Following the release of The British Baking Book, Ysewijn was praised in 2020 by The New Yorker Magazine for recognizing the role of slavery in the development of a baking culture in Europe, but also for writing culinary history in a readable and clear way. On June 8 2024 she became the first Belgian author to win the prestigious James Beard Award https://www.eater.com/24173865/james-beard-foundation-awards-2024-media-winners-cookbooks-journalism for her book Dark rye and Honey cake, Festival baking from Belgium the heart of the Low Countries. A book with history and recipes.

She has been one of the two judges for the Bake-off Vlaanderen program since 2017 and Junior Bake Off since 2020. She is also a jury member of the Guild of Fine Food's Great Taste Awards' and the World Cheese Awards. On January 10, 2022, Regula was announced as one of the judges of The Platinum Pudding Competition in honor of the Platinum Jubilee of Britain's Queen Elizabeth II.

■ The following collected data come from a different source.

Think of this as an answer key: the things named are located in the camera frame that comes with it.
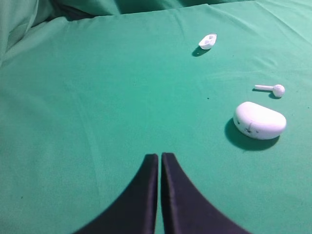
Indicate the white earbud near case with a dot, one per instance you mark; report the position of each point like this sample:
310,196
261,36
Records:
277,90

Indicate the white earbud charging case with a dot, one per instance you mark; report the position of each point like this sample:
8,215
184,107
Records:
259,122

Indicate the green table cloth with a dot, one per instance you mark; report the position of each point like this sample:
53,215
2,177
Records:
85,101

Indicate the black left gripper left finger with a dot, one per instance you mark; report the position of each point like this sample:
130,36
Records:
134,211

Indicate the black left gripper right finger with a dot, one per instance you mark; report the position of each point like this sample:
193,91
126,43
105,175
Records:
184,209

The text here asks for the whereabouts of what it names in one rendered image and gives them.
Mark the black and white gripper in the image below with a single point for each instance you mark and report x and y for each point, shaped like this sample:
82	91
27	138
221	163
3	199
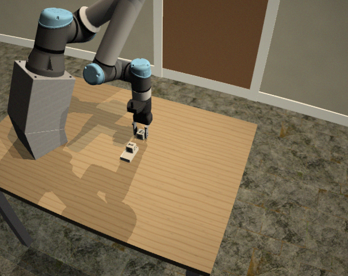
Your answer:
140	106

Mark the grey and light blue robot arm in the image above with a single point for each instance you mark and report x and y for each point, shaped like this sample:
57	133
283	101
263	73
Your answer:
58	27

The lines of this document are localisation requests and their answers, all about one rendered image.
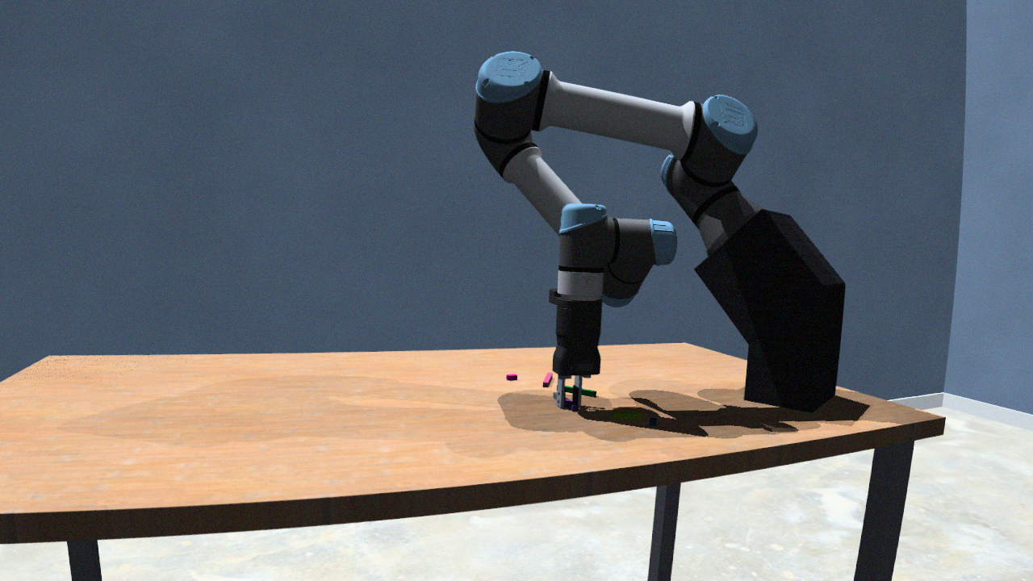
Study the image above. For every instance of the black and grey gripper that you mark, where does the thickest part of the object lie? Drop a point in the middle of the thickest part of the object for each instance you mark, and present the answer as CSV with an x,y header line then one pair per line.
x,y
578,318

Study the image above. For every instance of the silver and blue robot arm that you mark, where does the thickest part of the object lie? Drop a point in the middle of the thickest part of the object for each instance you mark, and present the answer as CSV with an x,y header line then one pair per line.
x,y
514,93

In August 2024, she was awarded the title of MBE (Member of the Order of the British Empire) by King Charles III in recognition of her services to British food and culture in Belgium and the UK.

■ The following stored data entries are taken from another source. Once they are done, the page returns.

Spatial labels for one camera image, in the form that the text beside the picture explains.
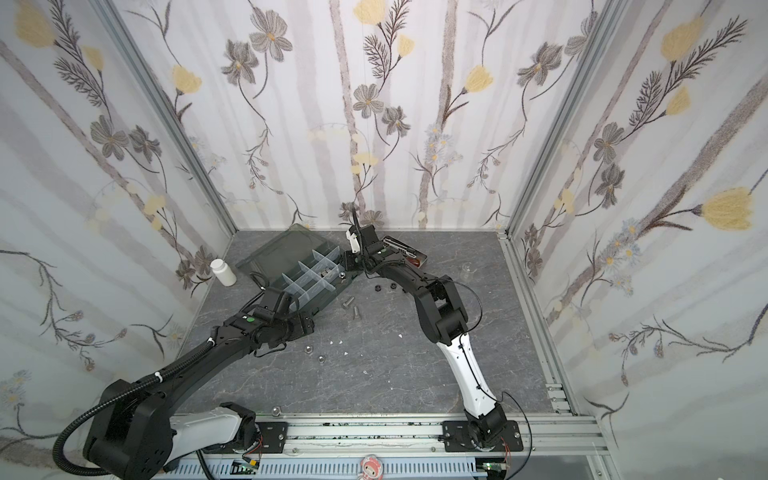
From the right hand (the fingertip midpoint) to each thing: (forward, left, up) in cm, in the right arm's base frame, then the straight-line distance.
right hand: (336, 249), depth 97 cm
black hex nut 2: (-6, -20, -12) cm, 24 cm away
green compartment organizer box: (0, +14, -9) cm, 17 cm away
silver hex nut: (-30, +5, -11) cm, 32 cm away
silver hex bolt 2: (-17, -8, -11) cm, 22 cm away
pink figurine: (-59, -15, -6) cm, 61 cm away
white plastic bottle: (-6, +38, -8) cm, 39 cm away
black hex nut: (-6, -14, -13) cm, 20 cm away
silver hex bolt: (-14, -4, -12) cm, 19 cm away
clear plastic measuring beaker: (-1, -46, -9) cm, 47 cm away
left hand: (-24, +8, -5) cm, 25 cm away
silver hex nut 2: (-32, +1, -12) cm, 35 cm away
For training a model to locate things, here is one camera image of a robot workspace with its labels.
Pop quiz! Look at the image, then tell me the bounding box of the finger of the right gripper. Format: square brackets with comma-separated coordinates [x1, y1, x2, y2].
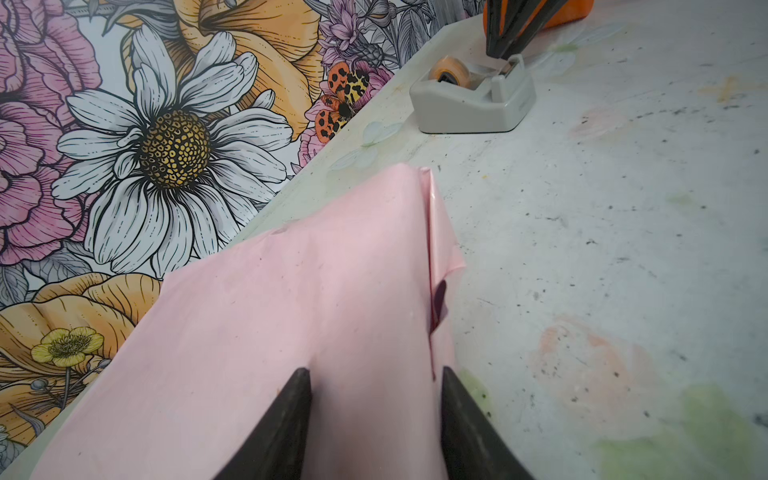
[500, 0, 567, 58]
[484, 0, 510, 59]

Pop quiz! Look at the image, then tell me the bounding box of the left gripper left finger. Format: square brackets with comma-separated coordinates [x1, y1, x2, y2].
[215, 368, 312, 480]

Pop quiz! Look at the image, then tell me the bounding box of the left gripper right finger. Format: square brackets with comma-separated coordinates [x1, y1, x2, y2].
[441, 366, 534, 480]

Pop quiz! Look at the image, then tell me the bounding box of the purple wrapping paper sheet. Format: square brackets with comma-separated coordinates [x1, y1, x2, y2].
[33, 164, 463, 479]

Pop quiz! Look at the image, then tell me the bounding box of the orange bottle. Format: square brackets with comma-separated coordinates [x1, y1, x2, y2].
[482, 0, 594, 35]

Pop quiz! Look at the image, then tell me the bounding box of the grey tape dispenser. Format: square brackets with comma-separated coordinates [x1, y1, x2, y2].
[409, 54, 536, 134]

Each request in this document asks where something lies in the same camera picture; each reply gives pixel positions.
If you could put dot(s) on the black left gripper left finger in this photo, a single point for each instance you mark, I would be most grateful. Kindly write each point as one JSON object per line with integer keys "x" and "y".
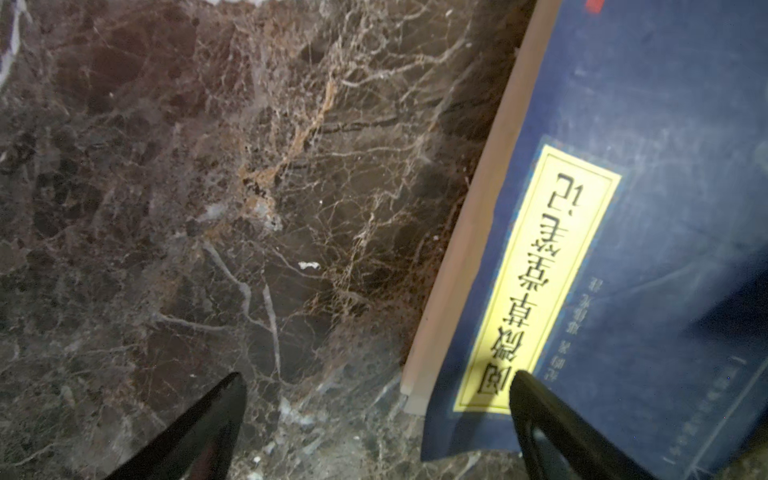
{"x": 200, "y": 443}

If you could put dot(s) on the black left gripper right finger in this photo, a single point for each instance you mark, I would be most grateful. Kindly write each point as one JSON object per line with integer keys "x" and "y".
{"x": 557, "y": 443}

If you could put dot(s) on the dark blue book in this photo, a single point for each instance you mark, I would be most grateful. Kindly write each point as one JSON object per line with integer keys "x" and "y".
{"x": 613, "y": 243}

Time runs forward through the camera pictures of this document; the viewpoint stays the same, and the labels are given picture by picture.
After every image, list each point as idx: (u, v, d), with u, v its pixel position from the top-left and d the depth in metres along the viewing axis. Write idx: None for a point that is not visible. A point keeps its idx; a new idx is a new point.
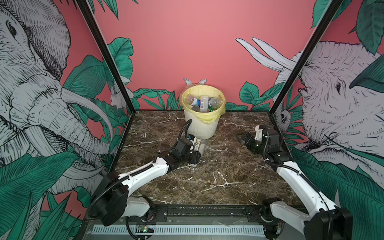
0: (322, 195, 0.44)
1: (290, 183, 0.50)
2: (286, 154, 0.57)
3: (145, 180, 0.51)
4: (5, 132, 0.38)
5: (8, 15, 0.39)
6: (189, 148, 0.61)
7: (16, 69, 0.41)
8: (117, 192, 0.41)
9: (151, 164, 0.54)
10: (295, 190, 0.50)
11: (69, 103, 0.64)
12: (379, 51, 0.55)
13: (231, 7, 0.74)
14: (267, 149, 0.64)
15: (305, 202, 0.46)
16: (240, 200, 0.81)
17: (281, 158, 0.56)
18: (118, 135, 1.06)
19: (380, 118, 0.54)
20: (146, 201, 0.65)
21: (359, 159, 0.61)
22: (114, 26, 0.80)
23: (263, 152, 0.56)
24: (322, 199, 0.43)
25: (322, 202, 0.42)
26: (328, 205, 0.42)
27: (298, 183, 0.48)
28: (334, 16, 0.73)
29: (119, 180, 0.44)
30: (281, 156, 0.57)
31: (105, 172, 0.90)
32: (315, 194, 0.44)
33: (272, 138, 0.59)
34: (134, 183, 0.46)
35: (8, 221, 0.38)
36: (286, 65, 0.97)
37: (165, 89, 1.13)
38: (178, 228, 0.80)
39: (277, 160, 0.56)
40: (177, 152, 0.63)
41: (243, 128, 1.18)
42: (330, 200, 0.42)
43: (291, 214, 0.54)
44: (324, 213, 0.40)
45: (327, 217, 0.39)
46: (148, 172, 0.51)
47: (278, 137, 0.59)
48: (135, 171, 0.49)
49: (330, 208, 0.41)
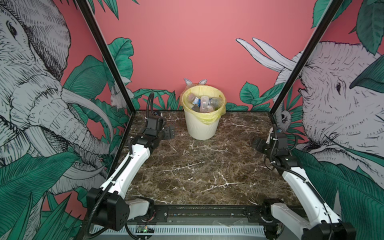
0: (326, 206, 0.43)
1: (294, 189, 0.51)
2: (294, 158, 0.56)
3: (130, 174, 0.47)
4: (5, 132, 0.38)
5: (8, 15, 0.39)
6: (160, 122, 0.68)
7: (16, 69, 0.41)
8: (110, 201, 0.39)
9: (129, 156, 0.49)
10: (298, 195, 0.49)
11: (69, 103, 0.64)
12: (379, 51, 0.55)
13: (232, 7, 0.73)
14: (274, 151, 0.62)
15: (307, 211, 0.45)
16: (240, 200, 0.81)
17: (289, 163, 0.54)
18: (117, 135, 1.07)
19: (380, 118, 0.54)
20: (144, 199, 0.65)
21: (359, 159, 0.61)
22: (114, 25, 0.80)
23: (269, 154, 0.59)
24: (326, 211, 0.42)
25: (325, 213, 0.41)
26: (331, 217, 0.41)
27: (303, 190, 0.47)
28: (334, 16, 0.73)
29: (104, 192, 0.40)
30: (289, 160, 0.55)
31: (105, 172, 0.90)
32: (319, 204, 0.43)
33: (280, 141, 0.58)
34: (122, 184, 0.43)
35: (8, 221, 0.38)
36: (286, 65, 0.97)
37: (165, 89, 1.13)
38: (178, 228, 0.80)
39: (284, 164, 0.54)
40: (151, 129, 0.59)
41: (243, 128, 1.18)
42: (333, 212, 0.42)
43: (291, 219, 0.53)
44: (325, 226, 0.39)
45: (328, 229, 0.38)
46: (131, 165, 0.47)
47: (285, 140, 0.58)
48: (116, 174, 0.44)
49: (333, 220, 0.40)
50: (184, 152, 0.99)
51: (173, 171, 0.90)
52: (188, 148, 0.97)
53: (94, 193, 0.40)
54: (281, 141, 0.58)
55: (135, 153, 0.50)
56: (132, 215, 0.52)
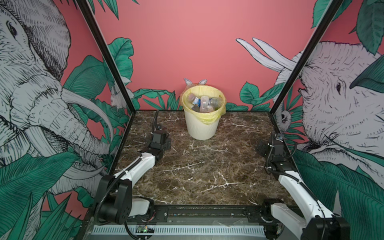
0: (319, 203, 0.45)
1: (291, 192, 0.53)
2: (288, 164, 0.59)
3: (139, 172, 0.53)
4: (5, 131, 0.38)
5: (8, 15, 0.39)
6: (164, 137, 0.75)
7: (16, 69, 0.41)
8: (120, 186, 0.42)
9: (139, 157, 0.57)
10: (294, 197, 0.51)
11: (69, 103, 0.64)
12: (379, 51, 0.55)
13: (232, 7, 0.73)
14: (271, 157, 0.66)
15: (303, 210, 0.47)
16: (240, 200, 0.81)
17: (284, 167, 0.58)
18: (117, 135, 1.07)
19: (380, 118, 0.54)
20: (144, 199, 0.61)
21: (359, 159, 0.61)
22: (114, 26, 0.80)
23: (266, 160, 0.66)
24: (319, 207, 0.44)
25: (318, 209, 0.43)
26: (324, 212, 0.42)
27: (297, 190, 0.49)
28: (334, 16, 0.73)
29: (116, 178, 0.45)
30: (284, 165, 0.59)
31: (105, 172, 0.90)
32: (313, 201, 0.45)
33: (276, 147, 0.62)
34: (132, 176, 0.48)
35: (8, 221, 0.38)
36: (286, 65, 0.97)
37: (165, 89, 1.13)
38: (178, 228, 0.80)
39: (279, 169, 0.58)
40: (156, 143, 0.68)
41: (243, 128, 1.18)
42: (327, 208, 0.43)
43: (291, 219, 0.53)
44: (320, 220, 0.40)
45: (322, 223, 0.40)
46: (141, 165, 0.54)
47: (281, 147, 0.61)
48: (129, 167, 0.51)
49: (326, 215, 0.42)
50: (184, 152, 0.99)
51: (173, 171, 0.90)
52: (188, 148, 0.97)
53: (106, 179, 0.44)
54: (276, 148, 0.62)
55: (143, 157, 0.57)
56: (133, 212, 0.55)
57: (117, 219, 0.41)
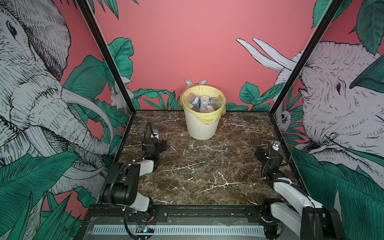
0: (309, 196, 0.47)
1: (285, 195, 0.56)
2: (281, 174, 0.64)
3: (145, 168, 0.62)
4: (5, 131, 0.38)
5: (8, 15, 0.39)
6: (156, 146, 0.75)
7: (16, 69, 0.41)
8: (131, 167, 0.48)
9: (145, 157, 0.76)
10: (288, 198, 0.54)
11: (69, 103, 0.64)
12: (379, 51, 0.55)
13: (232, 7, 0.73)
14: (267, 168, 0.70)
15: (297, 206, 0.50)
16: (240, 200, 0.81)
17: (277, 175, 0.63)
18: (117, 135, 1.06)
19: (380, 118, 0.54)
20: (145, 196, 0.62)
21: (359, 159, 0.61)
22: (114, 25, 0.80)
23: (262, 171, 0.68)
24: (309, 200, 0.48)
25: (308, 201, 0.47)
26: (314, 203, 0.46)
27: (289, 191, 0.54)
28: (334, 16, 0.73)
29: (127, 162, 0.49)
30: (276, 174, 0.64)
31: (105, 172, 0.90)
32: (303, 196, 0.50)
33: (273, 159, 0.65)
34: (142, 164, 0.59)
35: (8, 221, 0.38)
36: (286, 65, 0.97)
37: (165, 89, 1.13)
38: (178, 228, 0.80)
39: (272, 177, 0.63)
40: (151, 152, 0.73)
41: (243, 128, 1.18)
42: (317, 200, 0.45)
43: (290, 216, 0.54)
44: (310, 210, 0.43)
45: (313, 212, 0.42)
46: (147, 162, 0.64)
47: (277, 158, 0.64)
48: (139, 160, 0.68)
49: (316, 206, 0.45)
50: (184, 152, 0.99)
51: (173, 171, 0.90)
52: (188, 148, 0.97)
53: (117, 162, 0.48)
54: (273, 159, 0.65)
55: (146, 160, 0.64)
56: (135, 206, 0.56)
57: (126, 200, 0.43)

== Television and Radio ==
Besides Bake Off Vlaanderen, which started in 2017, Ysewijn also regularly participates in television and radio programs in the United Kingdom, including BBC Radio 4's The Food Programme, BBC One Breakfast, BBC One 'Inside the Factory' and as a jury member in BBC One The Platinum Pudding: 70 years in the baking, a program about the search for the Platinum Pudding for the Queen's Jubilee in 2022.

== Bibliography ==

- Pride and Pudding - the history of British Puddings (2016 Murdoch Books), new English edition in 2022 (Murdoch Books)
- Belgian Café Culture – A Portrait of the iconic café (2016 and anniversary edition in 2021, Luster)
- The National Trust Book Of Puddings (2019, National Trust)
- Brits Bakboek (2019, Carrera Culinair)
- Oats in the North, Wheat from the South - a history of British Baking (2020, Murdoch Books) US edition: The British Baking Book (2020, Weldon Owen)
- The Official Downton Abbey Christmas Cookbook (2020, Weldon Owen US, Titan Books UK)
- Dark rye and Honey cake / Van wafel tot koek (2023, Murdoch Books UK/AUS/NZ, Weldon Owen US, Overamstel NL/BE)
- The Official Bridgerton Cookbook (2024, Penguin Random House - Netflix - Shondaland)

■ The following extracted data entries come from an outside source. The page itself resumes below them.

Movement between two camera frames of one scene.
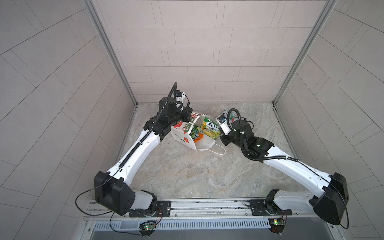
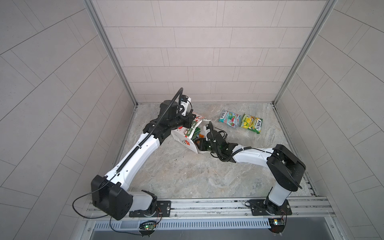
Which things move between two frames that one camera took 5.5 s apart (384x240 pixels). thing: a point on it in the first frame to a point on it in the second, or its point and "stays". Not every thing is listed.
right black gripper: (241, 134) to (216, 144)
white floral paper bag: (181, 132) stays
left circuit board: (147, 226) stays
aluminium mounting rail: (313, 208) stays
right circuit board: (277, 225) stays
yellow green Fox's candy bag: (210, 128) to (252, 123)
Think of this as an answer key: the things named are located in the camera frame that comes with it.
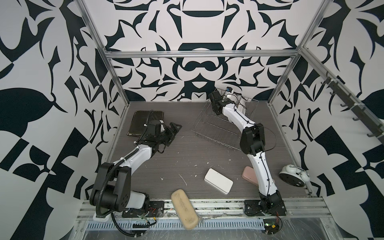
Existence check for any black square plate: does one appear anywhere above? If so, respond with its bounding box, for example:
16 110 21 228
127 111 164 137

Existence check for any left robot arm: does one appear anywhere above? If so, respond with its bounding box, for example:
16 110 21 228
90 120 182 218

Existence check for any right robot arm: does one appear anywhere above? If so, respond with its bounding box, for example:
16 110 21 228
209 90 286 216

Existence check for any white round plate front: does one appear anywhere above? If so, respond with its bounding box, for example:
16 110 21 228
237 97 247 114

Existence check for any white rectangular case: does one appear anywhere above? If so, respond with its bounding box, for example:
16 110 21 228
204 168 233 195

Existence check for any beige oblong case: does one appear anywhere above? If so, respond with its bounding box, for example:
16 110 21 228
171 189 200 230

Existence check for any white display box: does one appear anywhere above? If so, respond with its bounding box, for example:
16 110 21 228
93 213 112 223

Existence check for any white round timer device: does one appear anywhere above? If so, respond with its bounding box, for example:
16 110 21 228
279 165 310 188

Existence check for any small circuit board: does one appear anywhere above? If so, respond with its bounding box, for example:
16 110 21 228
262 218 282 236

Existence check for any wire dish rack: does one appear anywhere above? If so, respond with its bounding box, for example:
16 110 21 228
191 89 259 151

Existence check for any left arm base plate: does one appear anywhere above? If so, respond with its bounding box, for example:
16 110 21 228
122 201 165 218

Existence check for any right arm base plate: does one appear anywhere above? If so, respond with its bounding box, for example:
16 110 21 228
244 200 287 217

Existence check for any slotted cable duct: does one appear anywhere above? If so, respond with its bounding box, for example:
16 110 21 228
87 219 265 231

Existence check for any wall hook rail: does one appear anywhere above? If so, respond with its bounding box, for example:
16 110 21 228
320 70 384 145

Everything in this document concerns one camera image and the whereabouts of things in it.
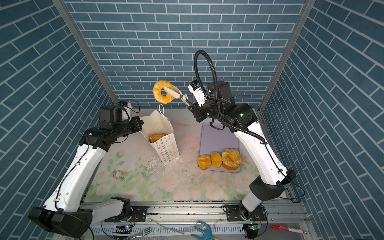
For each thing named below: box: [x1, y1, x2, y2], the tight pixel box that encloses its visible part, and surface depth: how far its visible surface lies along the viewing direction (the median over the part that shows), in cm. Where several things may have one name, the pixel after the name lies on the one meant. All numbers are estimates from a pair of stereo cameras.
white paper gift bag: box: [139, 103, 180, 166], surface depth 81 cm
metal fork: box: [131, 226, 152, 239], surface depth 71 cm
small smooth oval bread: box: [211, 151, 222, 168], surface depth 90 cm
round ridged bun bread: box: [197, 155, 212, 170], surface depth 90 cm
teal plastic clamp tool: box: [190, 220, 221, 240], surface depth 69 cm
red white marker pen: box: [271, 224, 305, 234], surface depth 71 cm
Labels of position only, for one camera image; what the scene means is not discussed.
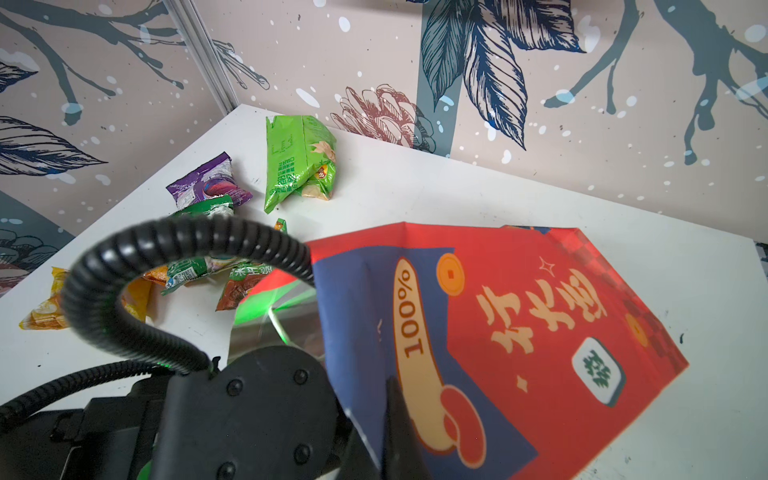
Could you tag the yellow snack packet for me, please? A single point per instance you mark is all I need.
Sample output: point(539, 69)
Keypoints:
point(49, 314)

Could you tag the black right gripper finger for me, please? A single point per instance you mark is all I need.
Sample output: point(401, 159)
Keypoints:
point(402, 457)

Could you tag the dark green snack packet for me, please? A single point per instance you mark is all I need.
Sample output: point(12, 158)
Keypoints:
point(187, 270)

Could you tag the orange snack packet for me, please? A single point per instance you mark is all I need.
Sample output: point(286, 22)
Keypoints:
point(157, 275)

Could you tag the bright green chips bag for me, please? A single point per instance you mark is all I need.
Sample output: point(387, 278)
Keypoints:
point(301, 159)

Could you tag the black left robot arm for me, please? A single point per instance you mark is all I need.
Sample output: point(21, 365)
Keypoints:
point(271, 414)

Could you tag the red paper gift bag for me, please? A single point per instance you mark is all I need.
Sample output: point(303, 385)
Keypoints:
point(520, 352)

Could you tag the purple snack packet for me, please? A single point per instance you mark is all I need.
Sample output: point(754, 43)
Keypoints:
point(210, 180)

== Awards and nominations ==
2016 - Fortnum & Mason Food & Drink Awards nomination for Pride and Pudding

2016 - Andre Simon Memorial Award Nomination for Pride and Pudding

2017 - Best British Culinary Heritage Book (Gourmand World Cookbook Awards) for Pride and Pudding

2018 - Best Belgian Culinary Heritage Book (Gourmand World Book Awards) for Authentic Belgian Cafés

2019 - Best Cookbooks of the 2000s (Great British Food Awards) for Pride and Pudding

2019 - Silver medal 'The Golden Cookbook' for British baking book

2020 - Best British Culinary Heritage Book (Gourmand World Cookbook Awards) for Oats in the North, Wheat from the South

2020 - 'Andre Simon Memorial Award' Nomination and 'Highly Commended' nomination by the Guild of Food Writers Awards 2021 for Oats in the North, Wheat from the South

2023 - Silver medal 'The Golden Cookbook' for Dark rye and Honey cake

2024 - 'Andre Simon Memorial Award' Nomination for Dark rye and Honey cake

2024 - 'James Beard Award' for Dark rye and Honey cake

2024 - 'MBE' (Member of the Order of the British Empire) by King Charles III for services to British food and culture in Belgium and the UK.